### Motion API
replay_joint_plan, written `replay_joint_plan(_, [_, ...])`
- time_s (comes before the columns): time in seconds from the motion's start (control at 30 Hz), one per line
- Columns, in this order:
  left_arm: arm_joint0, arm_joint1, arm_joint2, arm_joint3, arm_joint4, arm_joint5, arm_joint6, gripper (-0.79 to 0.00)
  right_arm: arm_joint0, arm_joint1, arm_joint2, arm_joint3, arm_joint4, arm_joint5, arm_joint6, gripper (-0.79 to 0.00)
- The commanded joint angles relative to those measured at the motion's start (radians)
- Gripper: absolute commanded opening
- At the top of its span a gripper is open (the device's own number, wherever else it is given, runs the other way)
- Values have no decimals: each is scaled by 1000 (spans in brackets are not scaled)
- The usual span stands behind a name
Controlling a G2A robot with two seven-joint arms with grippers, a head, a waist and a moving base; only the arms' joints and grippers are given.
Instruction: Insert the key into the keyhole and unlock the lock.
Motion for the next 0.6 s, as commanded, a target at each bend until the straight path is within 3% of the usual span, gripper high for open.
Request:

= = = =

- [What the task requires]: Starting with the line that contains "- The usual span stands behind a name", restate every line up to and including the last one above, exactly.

- [Problem solution]:
- The usual span stands behind a name
Controlling a G2A robot with two seven-joint arms with grippers, a head, a waist and a moving base; only the arms' joints and grippers are given.
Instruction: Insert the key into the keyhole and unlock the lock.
Motion for the next 0.6 s, as commanded, a target at each bend until the straight path is within 3% of the usual span, gripper high for open.
Request:

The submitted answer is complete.